Incorrect polarity on thermostat connections leads to immediate component failure. Label each terminal–R (power), W (heat), and C (common)–before disconnecting the old system. Use a multimeter to verify 24VAC between R and C; readings outside 23-28VAC indicate transformer issues. Never daisy-chain C terminals from multiple devices; instead, run individual 18-gauge wires back to the control board to prevent voltage drop. Mistakes here often manifest as intermittent heating cycles or total system shutdown, with error codes E2 or E4 flashing on the display.
Ignoring Grounding and Wire Gauge Specifications
Skipping the chassis ground wire exposes the unit to electrical noise, causing erratic behavior such as false temperature readings or premature relay wear. Connect a dedicated 14-gauge ground wire to the metal casing, ensuring it’s not shared with signal wires. Undersized conductors overheat, so strictly adhere to the 18-gauge minimum for signal lines and 14-gauge for power leads.

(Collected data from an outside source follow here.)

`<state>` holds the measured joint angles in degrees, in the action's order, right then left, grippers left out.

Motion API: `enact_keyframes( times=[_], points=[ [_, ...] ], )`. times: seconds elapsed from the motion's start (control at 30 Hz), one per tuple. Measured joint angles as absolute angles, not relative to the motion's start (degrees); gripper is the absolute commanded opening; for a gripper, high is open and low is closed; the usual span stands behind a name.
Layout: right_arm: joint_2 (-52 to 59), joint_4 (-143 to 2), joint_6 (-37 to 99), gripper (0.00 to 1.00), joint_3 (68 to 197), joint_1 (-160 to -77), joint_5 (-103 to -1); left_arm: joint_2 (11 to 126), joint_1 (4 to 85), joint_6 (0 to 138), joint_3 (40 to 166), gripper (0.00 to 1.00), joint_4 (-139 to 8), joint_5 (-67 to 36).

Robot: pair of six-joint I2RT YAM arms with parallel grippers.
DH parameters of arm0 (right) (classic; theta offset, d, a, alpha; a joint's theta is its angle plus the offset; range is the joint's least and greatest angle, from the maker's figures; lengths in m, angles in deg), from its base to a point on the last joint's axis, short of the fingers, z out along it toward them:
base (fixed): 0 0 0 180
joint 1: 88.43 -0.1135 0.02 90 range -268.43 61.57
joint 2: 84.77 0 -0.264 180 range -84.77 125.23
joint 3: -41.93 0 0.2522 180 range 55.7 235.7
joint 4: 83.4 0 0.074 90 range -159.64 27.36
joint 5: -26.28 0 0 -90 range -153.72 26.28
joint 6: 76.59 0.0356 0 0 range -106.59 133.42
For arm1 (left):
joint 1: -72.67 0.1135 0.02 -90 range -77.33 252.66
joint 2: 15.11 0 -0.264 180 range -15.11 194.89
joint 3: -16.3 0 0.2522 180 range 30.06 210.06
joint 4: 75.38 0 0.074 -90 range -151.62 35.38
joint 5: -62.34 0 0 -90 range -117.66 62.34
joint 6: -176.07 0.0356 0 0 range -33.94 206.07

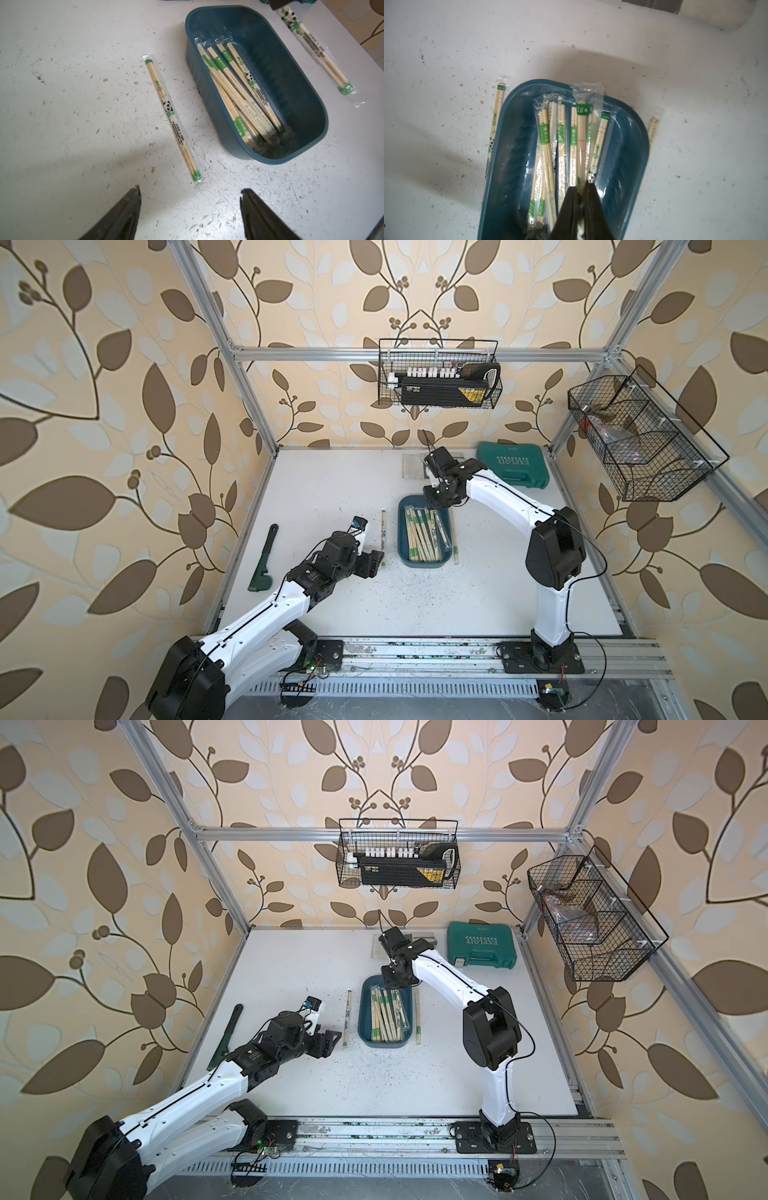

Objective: Take the paired disposable chopsticks out of the storage box
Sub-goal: Pick up the paired disposable chopsticks from the storage box, then place the paired disposable chopsticks at the center of the board.

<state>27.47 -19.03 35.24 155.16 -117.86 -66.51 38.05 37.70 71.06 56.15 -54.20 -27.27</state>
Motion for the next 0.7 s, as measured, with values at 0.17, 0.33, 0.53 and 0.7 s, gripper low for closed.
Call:
enact_keyframes(
  times=[0.17,0.33,0.53,0.7],
  points=[
    [20.17,-19.95,35.17,0.09,148.38,-111.67,-66.96,38.14,37.70,71.08,56.12,0.80,-54.28,-27.25],
    [16.87,-24.19,35.06,0.09,138.22,-107.85,-67.12,38.12,37.70,71.17,55.97,0.81,-54.57,-27.23],
    [18.80,-28.85,35.04,0.09,130.48,-106.34,-66.53,38.10,37.70,71.24,55.56,0.81,-54.96,-27.21],
    [22.38,-33.72,35.35,0.09,129.74,-106.43,-65.85,38.12,37.70,71.24,55.42,0.81,-55.29,-27.21]
  ],
)
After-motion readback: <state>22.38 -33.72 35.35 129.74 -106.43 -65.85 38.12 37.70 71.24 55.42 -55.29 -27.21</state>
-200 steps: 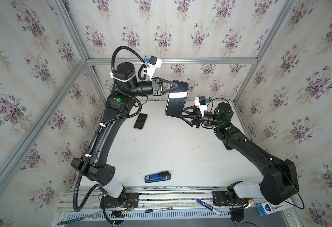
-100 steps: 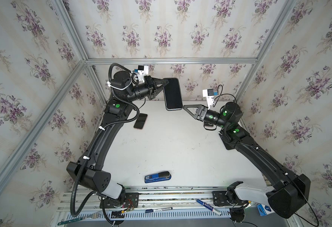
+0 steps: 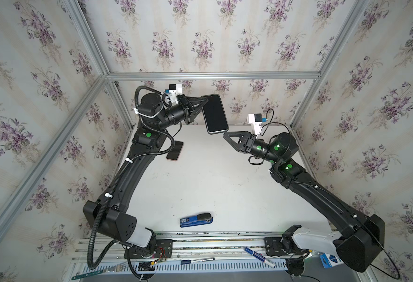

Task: Take the phone out of the phone case
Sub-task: Remove the phone case from the phone.

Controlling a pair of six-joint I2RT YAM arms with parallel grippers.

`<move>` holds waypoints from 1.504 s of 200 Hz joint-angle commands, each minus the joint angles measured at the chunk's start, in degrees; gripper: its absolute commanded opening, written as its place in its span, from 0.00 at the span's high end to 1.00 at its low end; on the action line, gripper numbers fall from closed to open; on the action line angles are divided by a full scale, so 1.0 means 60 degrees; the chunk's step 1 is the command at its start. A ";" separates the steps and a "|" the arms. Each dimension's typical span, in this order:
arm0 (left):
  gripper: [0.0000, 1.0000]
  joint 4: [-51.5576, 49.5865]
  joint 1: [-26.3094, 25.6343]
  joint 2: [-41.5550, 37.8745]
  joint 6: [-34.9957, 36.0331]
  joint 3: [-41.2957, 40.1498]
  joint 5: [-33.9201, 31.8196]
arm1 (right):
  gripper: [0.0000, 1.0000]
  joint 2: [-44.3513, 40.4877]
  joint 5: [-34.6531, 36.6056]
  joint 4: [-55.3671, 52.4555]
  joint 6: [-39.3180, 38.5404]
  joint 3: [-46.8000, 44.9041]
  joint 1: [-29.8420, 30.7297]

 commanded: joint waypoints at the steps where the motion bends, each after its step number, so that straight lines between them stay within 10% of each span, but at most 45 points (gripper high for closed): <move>1: 1.00 0.0675 0.0020 -0.0061 -0.0179 -0.0051 -0.0096 | 0.45 -0.0043 0.0085 0.0975 0.0186 -0.0032 0.0357; 301: 1.00 0.1748 -0.0053 -0.0266 -0.0135 -0.0826 0.0136 | 0.55 0.0684 0.1343 0.2003 0.0952 -0.0277 0.0466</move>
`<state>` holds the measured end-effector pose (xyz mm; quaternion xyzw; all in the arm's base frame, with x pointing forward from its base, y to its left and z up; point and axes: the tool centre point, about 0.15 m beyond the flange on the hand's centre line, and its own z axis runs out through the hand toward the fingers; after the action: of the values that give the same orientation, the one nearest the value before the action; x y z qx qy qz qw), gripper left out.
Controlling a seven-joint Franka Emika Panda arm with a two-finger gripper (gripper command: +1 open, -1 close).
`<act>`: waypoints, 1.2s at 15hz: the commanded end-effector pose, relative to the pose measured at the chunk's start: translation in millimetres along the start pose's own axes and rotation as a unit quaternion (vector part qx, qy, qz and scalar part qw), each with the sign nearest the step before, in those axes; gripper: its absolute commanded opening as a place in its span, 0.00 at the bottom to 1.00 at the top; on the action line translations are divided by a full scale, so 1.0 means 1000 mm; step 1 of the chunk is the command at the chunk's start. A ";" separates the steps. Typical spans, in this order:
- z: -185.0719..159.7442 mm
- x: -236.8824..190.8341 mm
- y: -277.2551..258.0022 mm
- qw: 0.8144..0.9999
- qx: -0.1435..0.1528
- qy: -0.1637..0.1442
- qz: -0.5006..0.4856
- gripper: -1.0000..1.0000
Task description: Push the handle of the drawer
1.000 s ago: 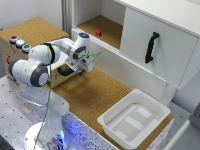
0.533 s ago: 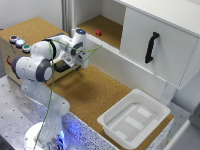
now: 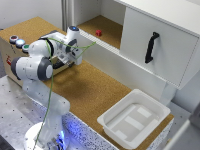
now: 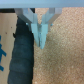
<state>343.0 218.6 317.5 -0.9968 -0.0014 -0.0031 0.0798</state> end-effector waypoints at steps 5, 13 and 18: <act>0.003 0.000 -0.017 1.000 0.003 -0.002 -0.015 0.00; 0.001 0.005 -0.072 0.999 0.007 0.010 -0.037 0.00; 0.011 -0.015 -0.099 0.998 0.042 -0.013 -0.036 0.00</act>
<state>331.0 278.0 330.0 -0.9928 -0.0414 -0.0274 0.1089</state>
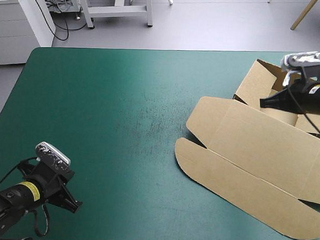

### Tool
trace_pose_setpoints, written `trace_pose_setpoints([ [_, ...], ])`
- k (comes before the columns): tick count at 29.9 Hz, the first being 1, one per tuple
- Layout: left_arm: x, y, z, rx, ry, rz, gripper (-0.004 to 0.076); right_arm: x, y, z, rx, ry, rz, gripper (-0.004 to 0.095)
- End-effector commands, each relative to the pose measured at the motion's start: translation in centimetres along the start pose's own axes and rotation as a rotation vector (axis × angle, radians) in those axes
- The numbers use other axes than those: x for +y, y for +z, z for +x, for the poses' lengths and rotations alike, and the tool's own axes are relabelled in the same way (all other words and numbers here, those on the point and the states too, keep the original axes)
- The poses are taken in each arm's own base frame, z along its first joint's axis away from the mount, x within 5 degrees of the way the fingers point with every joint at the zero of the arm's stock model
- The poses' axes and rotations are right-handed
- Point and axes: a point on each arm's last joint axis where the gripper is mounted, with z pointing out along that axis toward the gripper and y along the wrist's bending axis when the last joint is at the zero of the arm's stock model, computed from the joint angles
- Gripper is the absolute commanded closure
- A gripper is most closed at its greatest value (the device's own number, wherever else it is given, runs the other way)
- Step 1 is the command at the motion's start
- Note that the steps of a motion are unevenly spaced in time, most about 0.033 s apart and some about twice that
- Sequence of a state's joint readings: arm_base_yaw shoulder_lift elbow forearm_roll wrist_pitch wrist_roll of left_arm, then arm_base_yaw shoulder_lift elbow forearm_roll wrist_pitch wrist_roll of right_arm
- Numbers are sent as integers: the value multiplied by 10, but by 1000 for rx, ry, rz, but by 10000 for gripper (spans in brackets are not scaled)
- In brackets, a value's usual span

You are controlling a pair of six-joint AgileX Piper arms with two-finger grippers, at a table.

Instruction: Fold the box

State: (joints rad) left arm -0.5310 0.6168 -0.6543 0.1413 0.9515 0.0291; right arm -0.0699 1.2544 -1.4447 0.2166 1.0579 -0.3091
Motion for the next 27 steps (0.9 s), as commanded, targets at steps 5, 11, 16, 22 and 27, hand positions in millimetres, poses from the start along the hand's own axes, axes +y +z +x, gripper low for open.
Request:
trace_pose_setpoints([
  [5,-1,-16,8,-164,-32,0,734,41,-52,55,-119,-94,-59,920],
  [11,-8,-22,33,-211,-79,55,734,51,-75,124,-151,-110,-42,922],
  [16,-10,-18,52,-177,-79,58,734,58,-89,177,-216,-123,-25,922],
  [22,-10,-21,53,-198,-78,57,734,62,-89,220,-271,-134,-6,922],
  [27,-10,-21,53,-198,-78,57,734,64,-81,237,-262,-123,-13,922],
])
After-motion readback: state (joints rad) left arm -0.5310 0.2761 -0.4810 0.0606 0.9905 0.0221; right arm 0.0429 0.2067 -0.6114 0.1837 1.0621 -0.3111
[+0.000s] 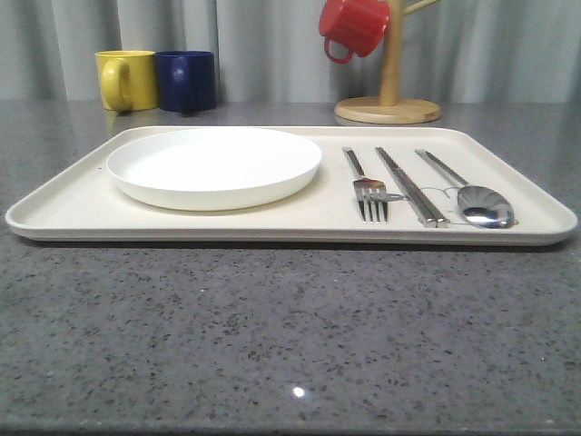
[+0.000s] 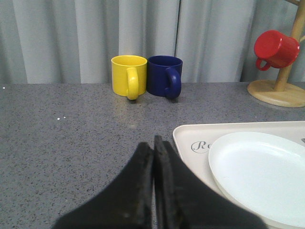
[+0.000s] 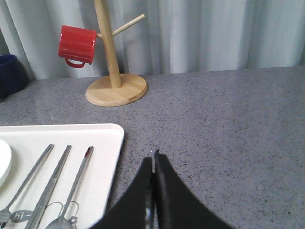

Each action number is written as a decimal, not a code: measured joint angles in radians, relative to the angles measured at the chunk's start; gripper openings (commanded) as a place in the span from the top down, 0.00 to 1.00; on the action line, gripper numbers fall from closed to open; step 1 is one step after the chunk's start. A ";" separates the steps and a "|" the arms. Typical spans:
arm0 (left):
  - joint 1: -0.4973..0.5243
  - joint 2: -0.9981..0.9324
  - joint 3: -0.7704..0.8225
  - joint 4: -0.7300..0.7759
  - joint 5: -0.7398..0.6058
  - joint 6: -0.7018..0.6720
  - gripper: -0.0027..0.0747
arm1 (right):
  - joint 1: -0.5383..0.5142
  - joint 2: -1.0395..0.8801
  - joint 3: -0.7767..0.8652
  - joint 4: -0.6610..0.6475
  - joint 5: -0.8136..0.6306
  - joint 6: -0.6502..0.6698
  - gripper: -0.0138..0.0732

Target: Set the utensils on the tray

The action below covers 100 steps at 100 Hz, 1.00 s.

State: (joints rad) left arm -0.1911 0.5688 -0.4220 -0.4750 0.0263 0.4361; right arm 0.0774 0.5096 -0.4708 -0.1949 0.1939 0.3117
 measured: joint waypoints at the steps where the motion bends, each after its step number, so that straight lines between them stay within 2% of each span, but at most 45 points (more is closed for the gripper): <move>1: 0.000 0.000 0.000 0.000 0.000 0.000 0.99 | 0.000 0.000 0.000 0.000 0.000 0.000 0.92; 66: 0.000 0.000 0.000 0.000 0.000 0.000 0.99 | 0.000 -0.011 0.007 0.000 -0.002 0.000 0.92; 84: 0.000 0.000 0.000 0.000 0.000 0.000 0.99 | -0.004 -0.134 0.079 0.052 -0.006 -0.066 0.92; 100: 0.000 0.000 0.000 0.000 0.000 0.000 0.99 | -0.050 -0.283 0.178 0.127 -0.013 -0.137 0.92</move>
State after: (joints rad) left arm -0.1911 0.5688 -0.4220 -0.4750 0.0263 0.4361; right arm 0.0276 0.2271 -0.2931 -0.0677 0.1807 0.1745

Bundle high-voltage and low-voltage wires separately, maintaining a 6-inch clearance; crossing them risks EM interference that disrupts communication between the control module and sensors.
Resolving Power Supply Problems with the Control Schematic

Measure voltage at the input terminals (L1/L2) with a multimeter set to AC mode. Verify the reading matches the nameplate rating (±10%). If values are low, inspect the circuit breaker or fuse supplying the line–reset or replace if tripped. For inconsistent readings, examine connectors for corrosion, tightening any loose wires with a torque wrench to 12 in-lbs.
Common Fault Points

- Check the transformer primary (marked “P”) for continuity. A failed winding requires replacement; no partial fixes exist.
- Test the secondary output (labeled “S”)–expect 24VAC. Deviations suggest a shorted or open coil.
- Trace the neutral path back to the main board. A broken trace often causes erratic behavior.
- Inspect the relay contacts for pitting or carbon buildup. Clean with electrical contact spray or replace the relay if resistance exceeds 1Ω.
If the device powers on but behaves unpredictably, probe the signal lines (typically 4-20mA or 0-10VDC). A static reading indicates a broken loop, while fluctuating values point to interference–shield cables or relocate them away from high-current paths.